Replacing the clutch in the C4 Corvette

The clutch on my ‘96 LT4 has been getting progressively worse for the past few years, and now it’s gotten bad enough that I’ve decided it’s time to think seriously about how I’m going to fix it. It’ll hold for normal driving and while it’s cold, but after it has gotten warmed up it’ll slip with prodigious throttle input on the 4, 5 and 6 gears. I bet if this were an LT1 it wouldn’t even have this problem, it’s just not up to the task for a strong LT4. I bought this car at 126k and have driven it for another 30k like someone who knows how a clutch works, but it had been through a lot of previous owners and since it goes like stink I’m betting the clutch has been abused along the way. I doubt it is the original and I have no way to know what it’s been replaced with.


I’ve done clutch jobs on transverse setups before, but this will be my first longitudinal. I’m aware of this being a dual-mass setup and that you’re supposed to replace everything including the expensive (>$1000) dual-mass flywheel, but that seems excessive for my situation. In the past I’ve been able to clean up the flywheel with some fine sandpaper, air-powered polishing pads like what I use to clean up cylinder heads, and/or a rotary wire brush on a drill. In light of how minor my issue is, I am hoping that a flywheel cleanup and a new clutch disc and/or pressure plate will take care of it.

It takes a lot of coordination and planning to make a project of this scale happen. I got the clutch kit on closeout at RockAuto in a Beck/Arnley box, but to my great satisfaction inside was a VALEO. With that part out of the way, next came the question of where to do it.

My friend’s shop I would need to use for this was tied up until the LeMons race at Thunderhill last weekend and I couldn’t really work on it until that was over. I got it torn down during the past week and what an adventure it’s been. It’s going to be tough to get it back together as nearly every exhaust fastener broke taking it apart.

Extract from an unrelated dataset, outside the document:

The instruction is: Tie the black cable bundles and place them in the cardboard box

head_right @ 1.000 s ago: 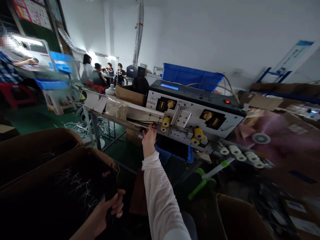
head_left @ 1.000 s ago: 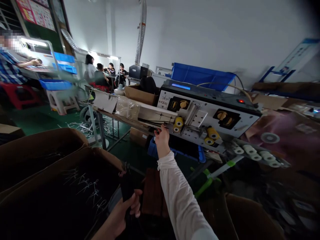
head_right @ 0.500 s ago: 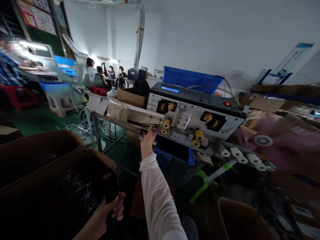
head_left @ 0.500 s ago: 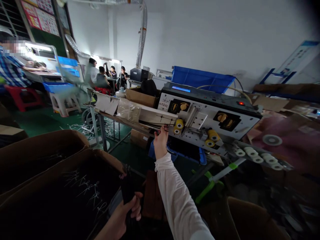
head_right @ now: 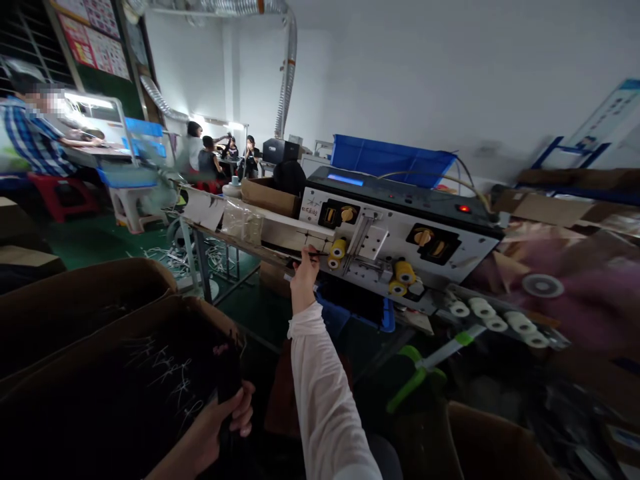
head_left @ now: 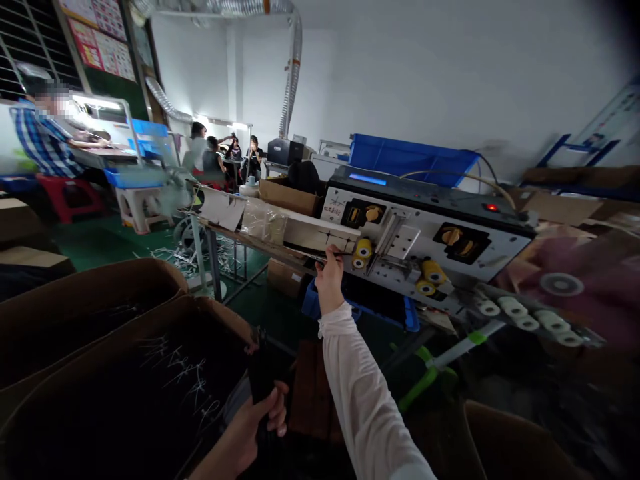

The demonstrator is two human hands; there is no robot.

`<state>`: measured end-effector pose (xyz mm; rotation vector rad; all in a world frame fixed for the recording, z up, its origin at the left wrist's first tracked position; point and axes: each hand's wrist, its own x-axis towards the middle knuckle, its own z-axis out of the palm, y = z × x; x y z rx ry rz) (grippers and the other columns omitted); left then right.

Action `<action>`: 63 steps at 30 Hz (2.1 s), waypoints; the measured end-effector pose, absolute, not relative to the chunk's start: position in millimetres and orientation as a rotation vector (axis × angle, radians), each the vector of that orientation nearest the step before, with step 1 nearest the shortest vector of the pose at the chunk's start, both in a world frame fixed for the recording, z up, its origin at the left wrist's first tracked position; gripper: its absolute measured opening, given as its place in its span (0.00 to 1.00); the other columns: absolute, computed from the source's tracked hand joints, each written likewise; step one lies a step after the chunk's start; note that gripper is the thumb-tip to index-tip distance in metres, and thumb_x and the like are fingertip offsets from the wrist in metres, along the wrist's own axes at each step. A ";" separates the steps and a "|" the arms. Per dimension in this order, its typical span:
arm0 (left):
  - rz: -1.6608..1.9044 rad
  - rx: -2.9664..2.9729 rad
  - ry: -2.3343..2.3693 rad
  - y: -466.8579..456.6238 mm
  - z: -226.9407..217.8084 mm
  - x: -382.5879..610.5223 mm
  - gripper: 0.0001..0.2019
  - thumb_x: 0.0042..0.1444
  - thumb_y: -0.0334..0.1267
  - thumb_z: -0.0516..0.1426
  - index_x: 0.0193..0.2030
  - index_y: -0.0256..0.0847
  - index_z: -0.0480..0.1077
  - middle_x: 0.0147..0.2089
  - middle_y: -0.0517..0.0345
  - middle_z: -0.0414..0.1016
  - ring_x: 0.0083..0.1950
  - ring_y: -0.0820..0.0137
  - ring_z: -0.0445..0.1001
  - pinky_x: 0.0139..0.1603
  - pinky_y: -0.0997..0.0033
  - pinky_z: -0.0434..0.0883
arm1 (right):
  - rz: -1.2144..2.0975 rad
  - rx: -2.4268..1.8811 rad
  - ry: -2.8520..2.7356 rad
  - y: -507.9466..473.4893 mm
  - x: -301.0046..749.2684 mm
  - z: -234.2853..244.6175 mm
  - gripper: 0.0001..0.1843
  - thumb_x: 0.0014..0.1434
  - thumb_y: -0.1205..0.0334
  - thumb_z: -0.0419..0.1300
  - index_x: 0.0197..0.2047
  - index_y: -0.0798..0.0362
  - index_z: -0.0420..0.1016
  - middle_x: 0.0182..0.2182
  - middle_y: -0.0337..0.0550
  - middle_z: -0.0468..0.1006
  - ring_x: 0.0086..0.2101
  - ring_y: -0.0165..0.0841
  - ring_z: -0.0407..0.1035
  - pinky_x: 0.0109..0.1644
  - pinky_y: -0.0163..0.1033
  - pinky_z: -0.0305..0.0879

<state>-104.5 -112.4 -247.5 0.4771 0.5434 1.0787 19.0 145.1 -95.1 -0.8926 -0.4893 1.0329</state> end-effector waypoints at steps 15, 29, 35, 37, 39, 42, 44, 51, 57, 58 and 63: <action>1.151 0.519 0.610 -109.0 -233.9 -120.2 0.09 0.58 0.41 0.58 0.38 0.36 0.71 0.23 0.65 0.54 0.23 0.79 0.54 0.28 0.72 0.60 | 0.665 -0.985 -1.311 49.1 87.6 -131.5 0.14 0.58 0.53 0.58 0.41 0.53 0.76 0.35 0.46 0.78 0.28 0.33 0.72 0.37 0.41 0.72; 0.981 0.490 0.751 -102.4 -210.6 -72.8 0.18 0.41 0.43 0.69 0.33 0.32 0.73 0.31 0.53 0.76 0.33 0.68 0.73 0.40 0.67 0.68 | 1.449 -1.190 -2.165 -52.2 83.9 -119.7 0.09 0.60 0.59 0.53 0.38 0.53 0.72 0.18 0.34 0.72 0.17 0.28 0.69 0.20 0.30 0.64; 1.041 0.539 0.722 -108.1 -211.2 -77.0 0.15 0.49 0.45 0.64 0.35 0.34 0.72 0.27 0.56 0.72 0.28 0.70 0.70 0.35 0.67 0.67 | 1.588 -1.148 -1.949 -31.7 64.9 -138.7 0.10 0.57 0.55 0.58 0.34 0.53 0.70 0.17 0.32 0.71 0.17 0.28 0.68 0.19 0.30 0.64; 1.071 0.592 0.719 -108.1 -213.6 -80.5 0.14 0.51 0.44 0.64 0.35 0.34 0.71 0.24 0.60 0.67 0.25 0.74 0.66 0.31 0.70 0.65 | 1.521 -1.082 -1.831 -14.0 61.1 -139.2 0.13 0.54 0.53 0.60 0.38 0.53 0.70 0.21 0.32 0.72 0.18 0.27 0.68 0.20 0.30 0.65; 1.074 0.602 0.694 -108.2 -217.0 -82.2 0.14 0.51 0.43 0.63 0.37 0.35 0.70 0.23 0.63 0.63 0.24 0.76 0.62 0.30 0.71 0.63 | 1.235 -1.082 -1.614 14.3 60.6 -136.1 0.16 0.53 0.53 0.62 0.42 0.52 0.70 0.25 0.33 0.72 0.19 0.25 0.66 0.20 0.29 0.63; 1.042 0.569 0.653 -109.3 -220.9 -83.2 0.13 0.52 0.44 0.63 0.36 0.35 0.69 0.23 0.64 0.60 0.24 0.78 0.59 0.30 0.71 0.62 | 0.743 -1.116 -1.359 66.1 65.0 -127.1 0.15 0.53 0.56 0.61 0.43 0.51 0.72 0.28 0.34 0.71 0.21 0.24 0.63 0.23 0.29 0.62; 1.037 0.555 0.649 -110.5 -221.6 -84.3 0.13 0.52 0.44 0.63 0.35 0.35 0.68 0.24 0.64 0.60 0.24 0.78 0.59 0.31 0.70 0.62 | 0.549 -1.130 -1.333 95.7 68.2 -120.2 0.14 0.54 0.58 0.61 0.45 0.50 0.73 0.26 0.34 0.71 0.24 0.26 0.62 0.30 0.31 0.63; 1.044 0.549 0.643 -112.3 -225.4 -93.8 0.12 0.53 0.43 0.62 0.36 0.36 0.68 0.24 0.63 0.59 0.24 0.77 0.59 0.32 0.69 0.62 | 0.382 -1.153 -1.304 127.9 66.5 -116.3 0.06 0.53 0.60 0.62 0.36 0.51 0.75 0.27 0.36 0.73 0.28 0.30 0.65 0.40 0.35 0.62; 1.059 0.542 0.679 -108.8 -232.1 -99.8 0.11 0.54 0.43 0.61 0.35 0.36 0.68 0.24 0.64 0.59 0.24 0.77 0.58 0.31 0.70 0.62 | 0.704 -0.949 -0.789 115.9 51.4 -142.1 0.19 0.55 0.52 0.57 0.47 0.51 0.64 0.38 0.40 0.75 0.25 0.27 0.70 0.26 0.31 0.63; 1.060 0.545 0.703 -108.3 -232.3 -100.4 0.11 0.54 0.43 0.61 0.35 0.36 0.68 0.24 0.63 0.60 0.24 0.77 0.59 0.31 0.71 0.62 | 0.754 -0.884 -0.725 113.7 46.9 -146.0 0.22 0.54 0.52 0.59 0.50 0.50 0.61 0.42 0.42 0.74 0.28 0.27 0.71 0.27 0.31 0.64; 1.072 0.556 0.754 -108.9 -230.5 -103.4 0.12 0.54 0.44 0.61 0.35 0.36 0.68 0.26 0.61 0.65 0.25 0.77 0.61 0.32 0.70 0.63 | 1.001 -0.816 -0.551 116.6 29.7 -143.9 0.19 0.53 0.55 0.60 0.48 0.46 0.62 0.45 0.39 0.71 0.36 0.26 0.71 0.33 0.32 0.67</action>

I finally finished getting the trans and clutch out of the car, and I never could have guessed what went wrong. Of course, both the pressure plate and flywheel were badly burned. But the real surprise was the clutch disc itself, which pointed to an unlikely culprit for the cause of all this.

The first strange thing about the clutch disc was that it actually looked pretty good. No burns, no shiny spots on the pressure plate side, and plenty of thickness before it got to the rivets. But on the flywheel side, it looked like an LP record: the outer 1/8″ was shiny, and the radial grooves across it were worn unevenly. I had a hunch what this meant, and a straightedge confirmed it: the flywheel had warped into a concave, dish shape.

I will not be attempting to resurface it. I’m checking for a quality used part first then ordering one from RockAuto if nothing turns up.